Investitionen

NRW lockt an

Zahl ausländischer Investoren auf höchstem Wert seit der Jahrtausendwende

Düsseldorf. Trotz Euro-Krise haben sich 2011 mit Unterstützung der Wirtschaftsförderung NRW.Invest mehr als 140 internationale Firmen in NRW niedergelassen oder hier ihre Stützpunkte erweitert. Das waren 30 mehr als 2010 und die höchste Zahl seit der Jahrtausendwende. Diese Investitionen bringen 2.700 neue Arbeitsplätze.
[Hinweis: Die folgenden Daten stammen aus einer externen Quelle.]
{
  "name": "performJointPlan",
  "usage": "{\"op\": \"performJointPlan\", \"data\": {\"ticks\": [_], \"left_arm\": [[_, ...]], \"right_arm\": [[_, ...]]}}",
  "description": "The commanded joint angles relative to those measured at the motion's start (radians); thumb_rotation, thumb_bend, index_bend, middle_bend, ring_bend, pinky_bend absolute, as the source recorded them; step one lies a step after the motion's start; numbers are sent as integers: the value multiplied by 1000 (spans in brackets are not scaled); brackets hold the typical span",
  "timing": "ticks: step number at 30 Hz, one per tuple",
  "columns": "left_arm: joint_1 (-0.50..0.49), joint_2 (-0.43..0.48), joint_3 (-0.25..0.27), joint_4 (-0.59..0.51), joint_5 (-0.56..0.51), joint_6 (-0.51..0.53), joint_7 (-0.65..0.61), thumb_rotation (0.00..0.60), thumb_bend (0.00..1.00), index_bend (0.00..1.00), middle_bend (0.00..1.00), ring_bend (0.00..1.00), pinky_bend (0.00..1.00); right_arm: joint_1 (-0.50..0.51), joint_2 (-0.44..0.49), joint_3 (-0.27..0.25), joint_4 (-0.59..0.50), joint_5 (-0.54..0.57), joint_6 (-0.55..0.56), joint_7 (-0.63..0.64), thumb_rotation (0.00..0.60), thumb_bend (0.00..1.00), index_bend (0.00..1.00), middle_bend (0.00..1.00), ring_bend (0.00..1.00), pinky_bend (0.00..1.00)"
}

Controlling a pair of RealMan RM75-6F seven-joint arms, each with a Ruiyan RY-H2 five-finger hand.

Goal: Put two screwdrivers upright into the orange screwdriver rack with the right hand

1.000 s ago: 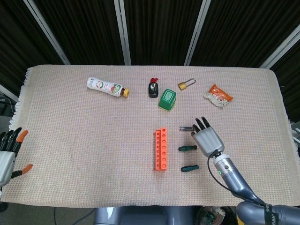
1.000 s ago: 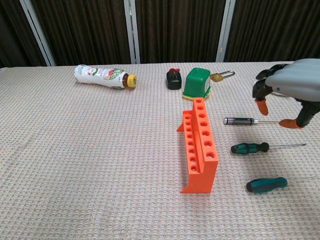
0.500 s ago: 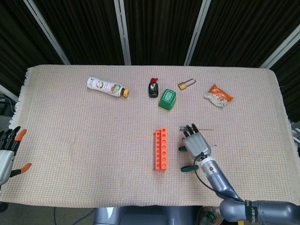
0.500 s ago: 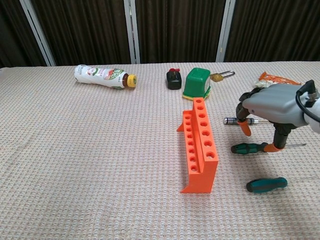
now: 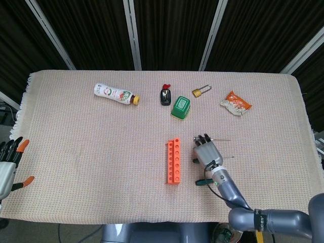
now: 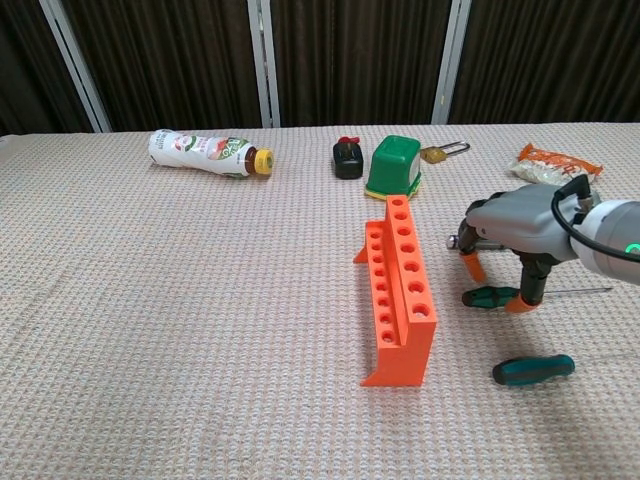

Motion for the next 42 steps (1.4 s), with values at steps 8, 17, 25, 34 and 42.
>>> {"op": "performJointPlan", "data": {"ticks": [8,17,25,34,42], "left_arm": [[-2,-2,0,4,-7,-6,-4,600,90,59,0,0,0],[-4,-5,1,12,-15,-15,-8,600,92,58,0,0,0],[-6,-7,1,17,-20,-20,-12,600,91,58,0,0,0],[-8,-9,2,18,-23,-24,-13,600,91,57,0,0,0],[-7,-7,3,17,-22,-21,-16,600,92,56,0,0,0]], "right_arm": [[27,-42,-12,49,21,-1,28,600,169,479,191,0,43],[47,-64,-19,85,43,-6,44,600,171,488,191,0,43],[57,-75,-26,107,61,-10,54,600,198,498,192,0,44],[70,-79,-28,129,76,-20,67,600,251,518,203,0,44],[69,-69,-31,133,75,-19,92,600,376,561,231,22,43]]}}
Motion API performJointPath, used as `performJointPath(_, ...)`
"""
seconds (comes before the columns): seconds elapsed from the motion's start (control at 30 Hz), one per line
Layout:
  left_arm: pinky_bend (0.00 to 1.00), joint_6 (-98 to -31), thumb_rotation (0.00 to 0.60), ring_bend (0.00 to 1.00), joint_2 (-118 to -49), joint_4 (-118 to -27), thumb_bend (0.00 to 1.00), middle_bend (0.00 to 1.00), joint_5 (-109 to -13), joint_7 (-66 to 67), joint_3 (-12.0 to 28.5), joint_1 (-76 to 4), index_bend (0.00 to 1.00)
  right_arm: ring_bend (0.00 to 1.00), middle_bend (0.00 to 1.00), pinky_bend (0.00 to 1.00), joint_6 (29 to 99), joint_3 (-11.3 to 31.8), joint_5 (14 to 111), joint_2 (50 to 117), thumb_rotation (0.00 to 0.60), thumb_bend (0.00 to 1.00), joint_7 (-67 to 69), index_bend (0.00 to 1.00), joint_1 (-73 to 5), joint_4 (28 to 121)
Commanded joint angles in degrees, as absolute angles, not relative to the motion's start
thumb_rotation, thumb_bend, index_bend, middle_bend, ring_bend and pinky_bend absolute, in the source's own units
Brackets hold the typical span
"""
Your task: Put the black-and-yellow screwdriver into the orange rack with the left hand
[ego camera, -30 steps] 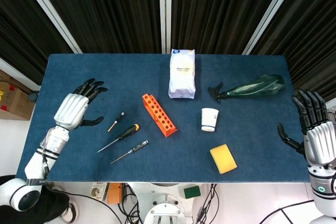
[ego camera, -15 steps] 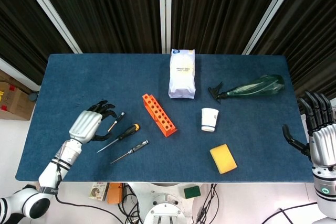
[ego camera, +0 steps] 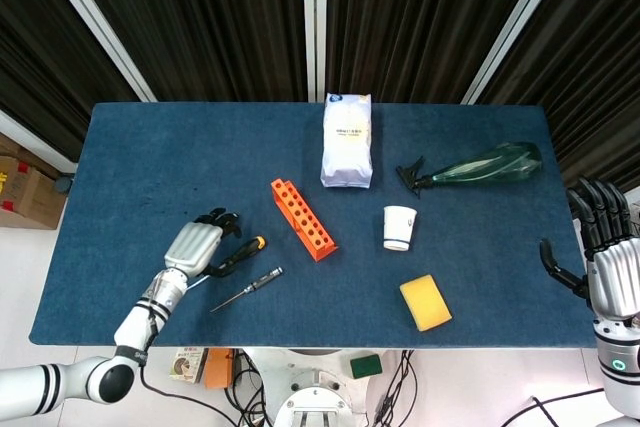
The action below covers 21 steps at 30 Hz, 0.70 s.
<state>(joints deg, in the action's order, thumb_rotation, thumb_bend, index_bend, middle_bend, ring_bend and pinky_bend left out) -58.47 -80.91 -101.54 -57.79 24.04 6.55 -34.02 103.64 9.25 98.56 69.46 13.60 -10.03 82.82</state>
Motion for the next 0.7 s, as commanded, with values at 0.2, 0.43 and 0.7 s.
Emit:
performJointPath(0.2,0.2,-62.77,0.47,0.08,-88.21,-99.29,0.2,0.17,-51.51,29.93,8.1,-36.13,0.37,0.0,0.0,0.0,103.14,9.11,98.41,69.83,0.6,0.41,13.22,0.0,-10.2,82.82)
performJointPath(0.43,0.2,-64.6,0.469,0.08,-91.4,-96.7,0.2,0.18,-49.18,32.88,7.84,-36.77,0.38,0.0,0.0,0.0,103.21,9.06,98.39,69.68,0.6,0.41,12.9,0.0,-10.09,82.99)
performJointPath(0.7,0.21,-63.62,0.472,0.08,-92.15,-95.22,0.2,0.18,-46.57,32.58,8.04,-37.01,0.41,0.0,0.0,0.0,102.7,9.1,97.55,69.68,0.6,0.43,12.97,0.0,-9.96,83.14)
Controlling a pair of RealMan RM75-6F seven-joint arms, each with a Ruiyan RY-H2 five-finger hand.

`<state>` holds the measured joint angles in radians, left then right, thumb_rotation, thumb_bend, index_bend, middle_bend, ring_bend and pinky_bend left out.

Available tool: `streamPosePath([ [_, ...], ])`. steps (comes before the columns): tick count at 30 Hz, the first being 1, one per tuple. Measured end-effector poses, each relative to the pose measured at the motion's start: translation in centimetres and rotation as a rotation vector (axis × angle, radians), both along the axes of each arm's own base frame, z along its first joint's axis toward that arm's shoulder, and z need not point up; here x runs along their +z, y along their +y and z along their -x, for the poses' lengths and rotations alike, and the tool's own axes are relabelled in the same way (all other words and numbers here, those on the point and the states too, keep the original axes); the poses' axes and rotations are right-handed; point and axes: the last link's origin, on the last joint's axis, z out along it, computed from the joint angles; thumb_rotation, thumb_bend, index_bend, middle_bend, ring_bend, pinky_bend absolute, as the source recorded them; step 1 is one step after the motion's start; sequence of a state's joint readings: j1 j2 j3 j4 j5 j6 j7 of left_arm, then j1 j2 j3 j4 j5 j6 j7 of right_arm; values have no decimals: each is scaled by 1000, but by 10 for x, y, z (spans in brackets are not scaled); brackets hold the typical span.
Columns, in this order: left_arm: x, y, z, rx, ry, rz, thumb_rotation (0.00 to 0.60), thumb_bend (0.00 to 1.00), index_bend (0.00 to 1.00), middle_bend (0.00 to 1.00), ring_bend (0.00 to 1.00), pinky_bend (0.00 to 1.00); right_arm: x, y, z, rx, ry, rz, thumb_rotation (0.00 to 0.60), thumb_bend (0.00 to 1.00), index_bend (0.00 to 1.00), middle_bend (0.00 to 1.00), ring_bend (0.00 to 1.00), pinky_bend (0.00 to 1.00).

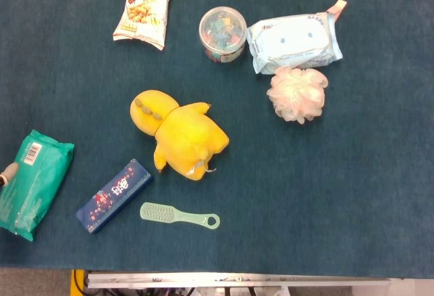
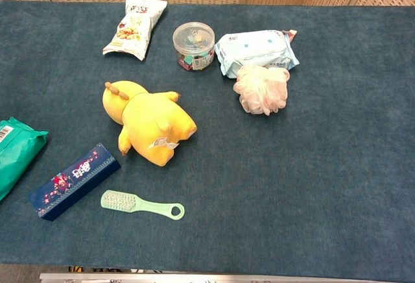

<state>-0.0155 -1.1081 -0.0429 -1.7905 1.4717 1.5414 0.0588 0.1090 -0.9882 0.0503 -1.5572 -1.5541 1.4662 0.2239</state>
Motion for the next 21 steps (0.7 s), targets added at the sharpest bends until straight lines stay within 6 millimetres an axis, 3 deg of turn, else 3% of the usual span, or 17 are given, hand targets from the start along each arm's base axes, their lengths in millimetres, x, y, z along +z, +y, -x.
streamPosePath([
  [11, 1, 0, 2, -2, -4, 5, 600, 21, 0, 0, 0, 0, 3, 0, -3, 9, 3, 10, 600, 203, 394, 371, 247, 267],
  [21, -2, 10, -8, -67, -19, 61, 600, 21, 0, 0, 0, 0, 4, -2, -3, 8, 6, 13, 600, 202, 395, 371, 248, 267],
])
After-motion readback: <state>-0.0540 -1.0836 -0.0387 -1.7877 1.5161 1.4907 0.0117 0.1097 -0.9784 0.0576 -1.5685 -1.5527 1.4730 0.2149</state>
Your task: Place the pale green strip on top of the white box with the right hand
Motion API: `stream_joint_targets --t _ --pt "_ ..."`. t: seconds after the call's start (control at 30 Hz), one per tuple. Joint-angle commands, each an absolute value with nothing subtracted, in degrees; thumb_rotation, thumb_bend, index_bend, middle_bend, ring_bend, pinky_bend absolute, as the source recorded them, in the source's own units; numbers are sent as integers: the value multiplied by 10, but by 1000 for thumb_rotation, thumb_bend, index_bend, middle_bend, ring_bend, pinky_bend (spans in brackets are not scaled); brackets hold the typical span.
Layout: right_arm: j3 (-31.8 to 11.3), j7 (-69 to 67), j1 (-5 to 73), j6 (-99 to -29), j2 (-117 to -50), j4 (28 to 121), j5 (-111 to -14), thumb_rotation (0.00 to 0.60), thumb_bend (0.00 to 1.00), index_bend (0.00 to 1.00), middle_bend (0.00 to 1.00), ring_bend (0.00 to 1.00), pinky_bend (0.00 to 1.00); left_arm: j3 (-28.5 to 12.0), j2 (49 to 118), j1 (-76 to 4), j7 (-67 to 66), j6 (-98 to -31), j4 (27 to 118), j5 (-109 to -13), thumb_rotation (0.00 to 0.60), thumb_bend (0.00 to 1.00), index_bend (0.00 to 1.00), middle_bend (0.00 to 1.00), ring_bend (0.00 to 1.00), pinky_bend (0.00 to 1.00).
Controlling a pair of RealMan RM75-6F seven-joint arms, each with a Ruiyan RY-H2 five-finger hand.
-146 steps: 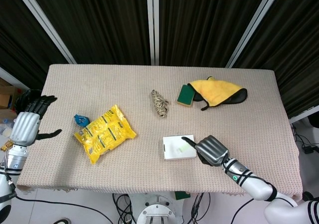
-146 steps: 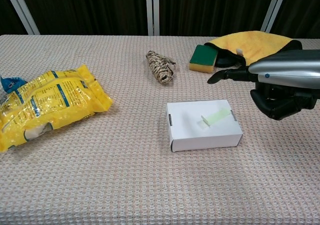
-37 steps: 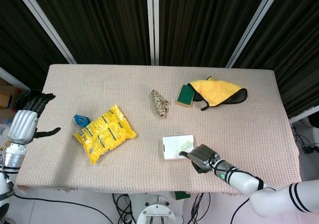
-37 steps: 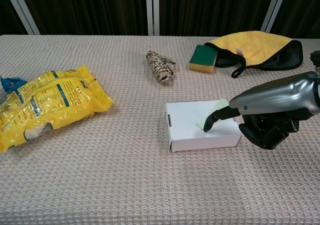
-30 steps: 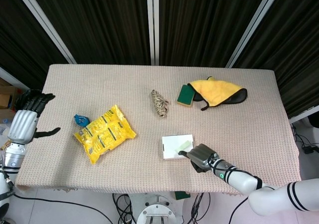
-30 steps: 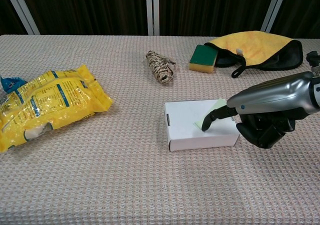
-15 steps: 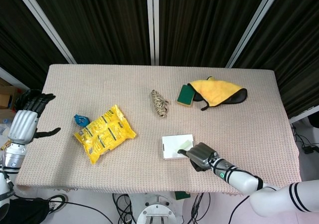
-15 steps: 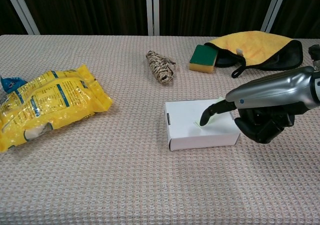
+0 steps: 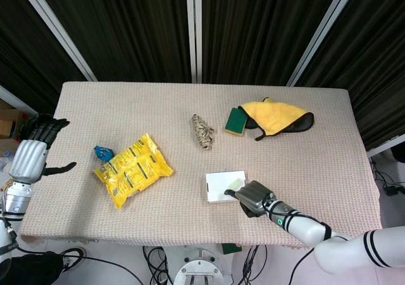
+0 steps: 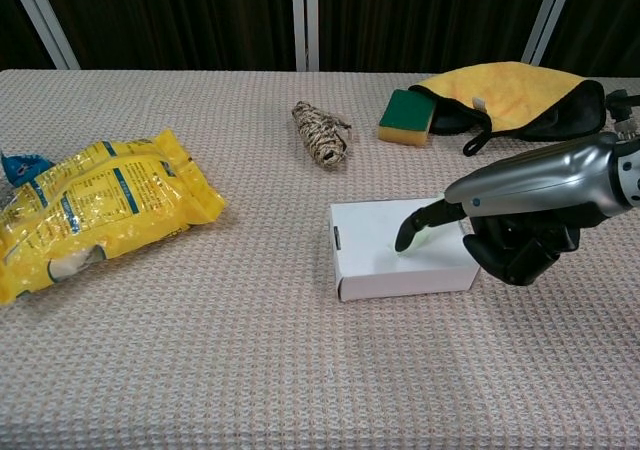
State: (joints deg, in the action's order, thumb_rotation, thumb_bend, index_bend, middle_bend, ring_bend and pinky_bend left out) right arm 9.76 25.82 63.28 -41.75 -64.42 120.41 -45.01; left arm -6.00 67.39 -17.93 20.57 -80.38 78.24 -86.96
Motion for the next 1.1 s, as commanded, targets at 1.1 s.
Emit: stream_joint_targets --t 1.1 --pt "99 263 654 -402 -665 1177 -419 600 1000 147 1000 957 731 -61 673 -180 208 -800 779 -866 600 0 145 126 95 171"
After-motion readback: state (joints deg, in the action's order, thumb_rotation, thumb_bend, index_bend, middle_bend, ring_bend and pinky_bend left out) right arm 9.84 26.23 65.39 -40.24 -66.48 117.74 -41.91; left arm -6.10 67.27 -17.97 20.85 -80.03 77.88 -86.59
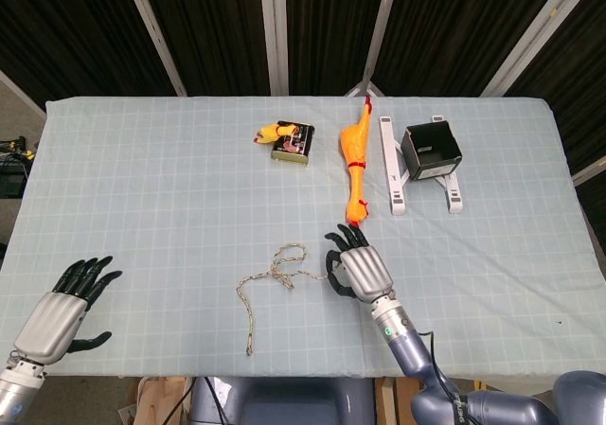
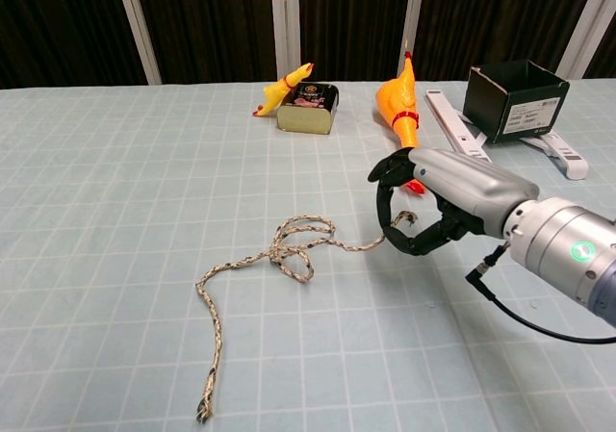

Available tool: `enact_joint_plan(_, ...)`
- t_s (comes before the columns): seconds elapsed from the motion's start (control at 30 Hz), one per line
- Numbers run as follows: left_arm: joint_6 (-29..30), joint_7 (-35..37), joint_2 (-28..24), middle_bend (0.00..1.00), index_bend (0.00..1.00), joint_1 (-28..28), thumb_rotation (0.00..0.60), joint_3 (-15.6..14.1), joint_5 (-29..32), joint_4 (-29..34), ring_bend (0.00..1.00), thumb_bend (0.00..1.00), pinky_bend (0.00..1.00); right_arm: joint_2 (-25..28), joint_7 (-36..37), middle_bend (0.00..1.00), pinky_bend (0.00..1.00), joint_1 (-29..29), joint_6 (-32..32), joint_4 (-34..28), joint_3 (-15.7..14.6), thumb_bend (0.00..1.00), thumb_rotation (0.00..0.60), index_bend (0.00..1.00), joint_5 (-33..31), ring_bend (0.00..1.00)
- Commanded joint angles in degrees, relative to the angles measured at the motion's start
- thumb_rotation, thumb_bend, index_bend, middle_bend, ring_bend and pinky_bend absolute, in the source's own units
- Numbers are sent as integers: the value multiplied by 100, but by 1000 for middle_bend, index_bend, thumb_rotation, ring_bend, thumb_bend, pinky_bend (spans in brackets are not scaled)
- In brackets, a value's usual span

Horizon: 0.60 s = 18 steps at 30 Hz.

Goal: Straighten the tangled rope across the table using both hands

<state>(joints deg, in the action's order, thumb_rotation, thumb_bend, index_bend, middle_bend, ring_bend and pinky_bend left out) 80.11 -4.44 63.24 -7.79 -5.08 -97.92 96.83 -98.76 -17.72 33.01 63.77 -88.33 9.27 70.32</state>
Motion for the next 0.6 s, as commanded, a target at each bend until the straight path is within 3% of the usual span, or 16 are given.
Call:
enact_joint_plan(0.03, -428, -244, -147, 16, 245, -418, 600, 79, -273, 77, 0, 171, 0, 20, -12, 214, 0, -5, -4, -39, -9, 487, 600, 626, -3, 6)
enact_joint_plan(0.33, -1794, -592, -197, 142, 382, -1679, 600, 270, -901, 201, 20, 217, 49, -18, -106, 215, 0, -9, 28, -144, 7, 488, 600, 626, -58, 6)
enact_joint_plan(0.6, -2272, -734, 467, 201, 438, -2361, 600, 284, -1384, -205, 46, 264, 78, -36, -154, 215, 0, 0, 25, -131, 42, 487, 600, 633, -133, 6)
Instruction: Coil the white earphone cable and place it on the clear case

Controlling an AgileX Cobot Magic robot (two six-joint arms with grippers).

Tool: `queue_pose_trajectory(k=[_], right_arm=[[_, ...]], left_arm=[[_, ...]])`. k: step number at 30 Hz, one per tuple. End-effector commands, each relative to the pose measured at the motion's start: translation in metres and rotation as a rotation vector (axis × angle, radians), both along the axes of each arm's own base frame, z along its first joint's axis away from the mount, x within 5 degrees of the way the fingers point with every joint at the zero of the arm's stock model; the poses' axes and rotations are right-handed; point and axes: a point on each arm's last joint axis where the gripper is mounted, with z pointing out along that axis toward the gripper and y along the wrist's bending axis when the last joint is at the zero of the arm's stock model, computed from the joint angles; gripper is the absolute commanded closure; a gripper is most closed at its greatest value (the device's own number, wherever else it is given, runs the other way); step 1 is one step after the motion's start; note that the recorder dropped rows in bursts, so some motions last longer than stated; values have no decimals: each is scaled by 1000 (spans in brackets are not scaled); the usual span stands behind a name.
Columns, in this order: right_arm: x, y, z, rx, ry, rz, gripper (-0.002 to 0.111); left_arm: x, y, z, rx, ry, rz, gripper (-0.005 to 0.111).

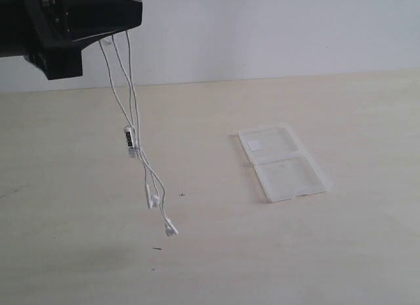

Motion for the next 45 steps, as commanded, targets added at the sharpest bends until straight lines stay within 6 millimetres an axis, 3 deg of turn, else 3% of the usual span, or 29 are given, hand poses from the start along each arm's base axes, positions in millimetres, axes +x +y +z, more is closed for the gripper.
queue_pose_trajectory(k=[1, 9, 36, 45], right_arm=[[-2, -9, 0, -17, 20, -52, 108], [2, -15, -14, -135, 120, -136, 108], [2, -15, -10, -84, 104, -140, 108], [-2, -10, -19, -104, 186, -87, 108]], left_arm=[[-8, 5, 10, 6, -44, 38, 107], [-20, 17, 22, 50, -90, 137, 107], [-7, 32, 13, 188, -85, 325, 107], [-4, 37, 14, 240, -139, 374, 107]])
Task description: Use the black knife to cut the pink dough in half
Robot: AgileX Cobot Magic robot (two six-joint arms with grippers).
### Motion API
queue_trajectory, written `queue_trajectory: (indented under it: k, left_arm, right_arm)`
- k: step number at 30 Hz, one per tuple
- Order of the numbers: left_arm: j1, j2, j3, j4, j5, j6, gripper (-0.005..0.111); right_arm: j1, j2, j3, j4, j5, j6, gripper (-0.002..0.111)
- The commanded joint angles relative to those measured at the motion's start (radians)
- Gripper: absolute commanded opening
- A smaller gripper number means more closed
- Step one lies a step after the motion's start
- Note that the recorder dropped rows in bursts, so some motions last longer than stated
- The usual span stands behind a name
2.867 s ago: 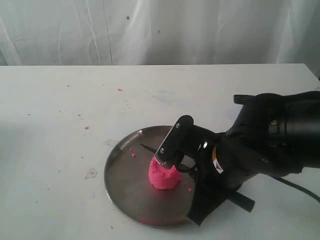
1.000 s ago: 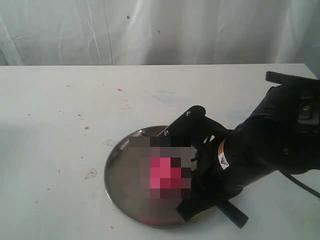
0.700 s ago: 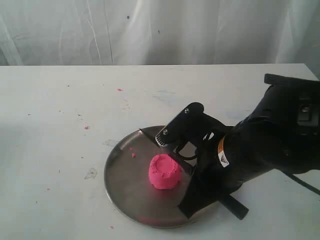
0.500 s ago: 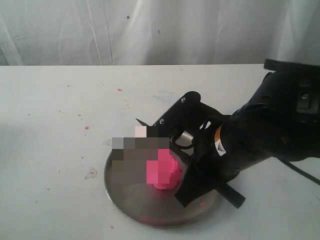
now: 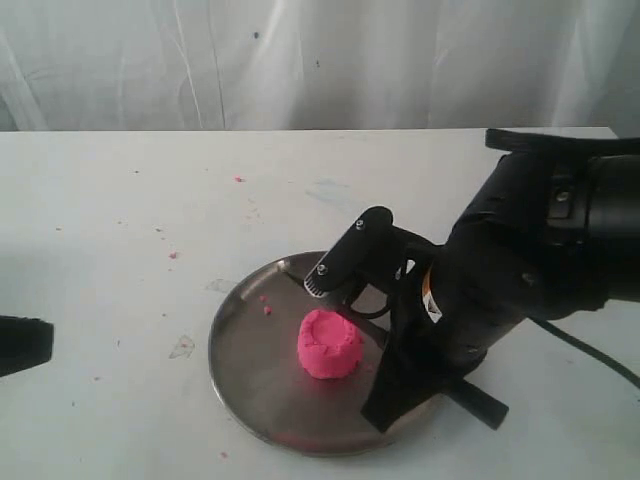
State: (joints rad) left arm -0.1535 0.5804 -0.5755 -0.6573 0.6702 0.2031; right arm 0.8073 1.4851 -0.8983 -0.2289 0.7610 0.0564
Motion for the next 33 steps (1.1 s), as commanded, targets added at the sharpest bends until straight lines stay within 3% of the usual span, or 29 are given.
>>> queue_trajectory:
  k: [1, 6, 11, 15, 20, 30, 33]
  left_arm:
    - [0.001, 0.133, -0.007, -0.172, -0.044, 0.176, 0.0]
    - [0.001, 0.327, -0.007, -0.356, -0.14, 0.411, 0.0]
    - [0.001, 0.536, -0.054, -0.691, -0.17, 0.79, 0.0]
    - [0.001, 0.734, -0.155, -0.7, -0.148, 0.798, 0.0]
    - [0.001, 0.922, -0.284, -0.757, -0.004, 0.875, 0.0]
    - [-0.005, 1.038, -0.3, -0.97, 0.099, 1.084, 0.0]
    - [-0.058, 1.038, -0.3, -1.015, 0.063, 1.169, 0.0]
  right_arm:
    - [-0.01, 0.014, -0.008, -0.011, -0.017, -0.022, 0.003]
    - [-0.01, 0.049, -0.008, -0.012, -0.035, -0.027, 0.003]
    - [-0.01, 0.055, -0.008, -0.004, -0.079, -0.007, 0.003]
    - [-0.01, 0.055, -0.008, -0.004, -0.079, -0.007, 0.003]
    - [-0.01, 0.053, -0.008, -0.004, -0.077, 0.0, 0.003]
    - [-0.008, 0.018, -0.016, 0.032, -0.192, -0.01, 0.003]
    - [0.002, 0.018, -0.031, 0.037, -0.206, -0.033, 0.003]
Etwa jeder zweite Investor stammt aus Asien, wobei China das Gros stellt. Für sie sei vor allem die Rhein-Ruhr-Region interessant, so Petra Wassner, Geschäftsführerin von NRW.Invest. Das liege nicht nur an der guten Infrastruktur. Zusammen mit den Niederlanden sei der Absatzmarkt im Zentrum Europas besonders groß. Das sind gewichtige Argumente auch für NKB: Der indische Technologiekonzern und Autozulieferer suchte nach einem geeigneten Standort für seinen Deutschlandsitz. Die Wahl fiel auf Düsseldorf.

Zentrale Anlaufstelle

Die NRW.Invest GmbH ist zentrale Anlaufstelle für Investitionen in Nordrhein-Westfalen. Sie arbeitet eng mit der Landesregierung und den regionalen und kommunalen Einrichtungen der Wirtschaftsförderung zusammen.

Insgesamt verzeichneten die Bauämter letztes Jahr landesweit 234 neue ausländische Investitionsvorhaben, gut jedes zweite unterstützt durch NRW.Invest.